Global HPV vaccine coverage is increasing. HPV vaccines had been introduced in 106 countries by the end of 2019, representing a third of the global population of girls.

Today, 86% of the world’s children receive essential, lifesaving vaccines, increasing from around 20% back in 1980. This protects them and their communities against a range of infectious diseases, including measles, diphtheria, tetanus, pertussis (whooping cough), hepatitis B and polio. The number of children paralysed by polio has been reduced by 99.9 percent worldwide over the last three decades.

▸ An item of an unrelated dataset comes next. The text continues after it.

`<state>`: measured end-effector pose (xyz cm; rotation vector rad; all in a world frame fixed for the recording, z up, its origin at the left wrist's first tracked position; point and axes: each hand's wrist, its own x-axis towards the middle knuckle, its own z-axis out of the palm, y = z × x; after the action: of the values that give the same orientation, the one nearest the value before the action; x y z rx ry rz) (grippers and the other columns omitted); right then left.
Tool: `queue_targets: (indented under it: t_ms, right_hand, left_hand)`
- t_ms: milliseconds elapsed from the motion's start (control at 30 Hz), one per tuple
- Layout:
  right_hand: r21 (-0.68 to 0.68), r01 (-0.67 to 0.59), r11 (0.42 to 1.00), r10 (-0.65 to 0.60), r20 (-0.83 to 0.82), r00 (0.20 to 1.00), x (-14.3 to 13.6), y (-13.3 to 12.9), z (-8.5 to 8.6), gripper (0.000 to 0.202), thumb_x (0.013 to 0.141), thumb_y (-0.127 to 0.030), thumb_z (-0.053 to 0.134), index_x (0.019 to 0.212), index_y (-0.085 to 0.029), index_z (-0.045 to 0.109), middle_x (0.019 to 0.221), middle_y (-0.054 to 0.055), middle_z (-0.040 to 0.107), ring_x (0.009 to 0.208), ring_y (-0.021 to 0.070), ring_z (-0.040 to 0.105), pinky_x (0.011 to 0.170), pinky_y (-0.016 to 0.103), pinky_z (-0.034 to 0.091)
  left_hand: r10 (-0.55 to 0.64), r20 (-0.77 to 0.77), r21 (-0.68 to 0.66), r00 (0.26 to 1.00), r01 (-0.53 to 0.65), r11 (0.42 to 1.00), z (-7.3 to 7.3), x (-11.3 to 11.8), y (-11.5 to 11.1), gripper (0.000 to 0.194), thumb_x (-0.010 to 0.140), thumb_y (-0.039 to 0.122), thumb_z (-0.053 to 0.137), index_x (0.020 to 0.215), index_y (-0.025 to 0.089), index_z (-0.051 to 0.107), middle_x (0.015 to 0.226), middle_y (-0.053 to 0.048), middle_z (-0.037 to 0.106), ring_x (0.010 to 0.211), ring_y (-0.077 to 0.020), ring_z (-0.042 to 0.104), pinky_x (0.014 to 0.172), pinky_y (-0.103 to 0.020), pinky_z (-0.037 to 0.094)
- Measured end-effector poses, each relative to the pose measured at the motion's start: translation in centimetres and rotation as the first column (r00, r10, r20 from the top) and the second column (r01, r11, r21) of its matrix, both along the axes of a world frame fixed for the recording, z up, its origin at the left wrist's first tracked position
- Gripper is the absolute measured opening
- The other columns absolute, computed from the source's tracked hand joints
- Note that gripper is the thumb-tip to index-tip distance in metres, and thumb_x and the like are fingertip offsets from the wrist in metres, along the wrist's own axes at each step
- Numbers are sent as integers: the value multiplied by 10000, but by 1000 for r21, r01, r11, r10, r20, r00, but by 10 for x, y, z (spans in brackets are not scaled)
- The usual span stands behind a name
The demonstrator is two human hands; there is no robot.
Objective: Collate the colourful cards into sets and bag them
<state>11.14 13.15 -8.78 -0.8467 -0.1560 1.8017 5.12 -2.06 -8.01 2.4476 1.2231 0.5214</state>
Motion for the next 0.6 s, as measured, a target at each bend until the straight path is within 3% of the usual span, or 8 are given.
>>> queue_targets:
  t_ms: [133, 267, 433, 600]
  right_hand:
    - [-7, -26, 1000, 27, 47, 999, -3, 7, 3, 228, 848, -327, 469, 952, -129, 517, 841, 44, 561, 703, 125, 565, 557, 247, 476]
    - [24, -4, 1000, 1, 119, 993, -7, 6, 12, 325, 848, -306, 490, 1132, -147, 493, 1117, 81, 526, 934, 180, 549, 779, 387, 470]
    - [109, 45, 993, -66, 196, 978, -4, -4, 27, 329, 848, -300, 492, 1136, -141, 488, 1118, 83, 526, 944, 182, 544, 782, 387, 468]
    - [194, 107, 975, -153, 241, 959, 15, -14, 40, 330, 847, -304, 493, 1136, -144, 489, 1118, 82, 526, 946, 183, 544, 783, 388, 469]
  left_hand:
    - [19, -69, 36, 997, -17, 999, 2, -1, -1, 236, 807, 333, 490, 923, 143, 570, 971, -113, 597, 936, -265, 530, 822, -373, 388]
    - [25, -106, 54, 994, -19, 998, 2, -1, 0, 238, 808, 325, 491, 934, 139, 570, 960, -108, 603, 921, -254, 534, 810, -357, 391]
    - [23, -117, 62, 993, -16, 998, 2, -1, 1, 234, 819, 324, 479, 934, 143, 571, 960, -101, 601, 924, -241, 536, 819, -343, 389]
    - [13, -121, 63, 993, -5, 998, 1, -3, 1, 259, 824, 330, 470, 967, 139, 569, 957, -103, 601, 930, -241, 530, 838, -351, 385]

This level of protection comes through a strong global effort to increase vaccine access and affordability, with support in recent decades from new partnerships like Gavi, the Vaccine Alliance - focussing on expanding vaccine availability in the poorest countries - and the Measles & Rubella Initiative.

Credit: WHO / Mark Nieuwenhof

Innovative partnerships have also seen WHO help lead major cholera and yellow fever vaccination campaigns, and have also produced effective vaccines against meningitis and pneumonia, diarrhoea, and the world’s first-ever malaria vaccine currently being piloted in Ghana, Kenya and Malawi.

Ebola

We have known about Ebola since the 1970s, but the disease hit the headlines in 2014–2016 when an epidemic in West Africa killed more than 11 000 people. This epidemic triggered the first human trials of a vaccine against the disease and prompted changes in the way the world responds to outbreaks

To tackle the threat of Ebola, one of the biggest priorities was to fund vaccine discovery, fast-track clinical trials, hasten regulatory approvals and enable manufacturers to produce and roll out an Ebola vaccine. From early testing to trials of the rVSV-ZEBOV Ebola vaccine in Guinea in 2016 took the sum of ten months, a speed unprecedented at the time.

The Government of the Democratic Republic of the Congo (DRC) declared a new outbreak of Ebola virus disease (EVD) in Bikoro in Equateur Province on 8 May 2018. Vaccination began on 21 May.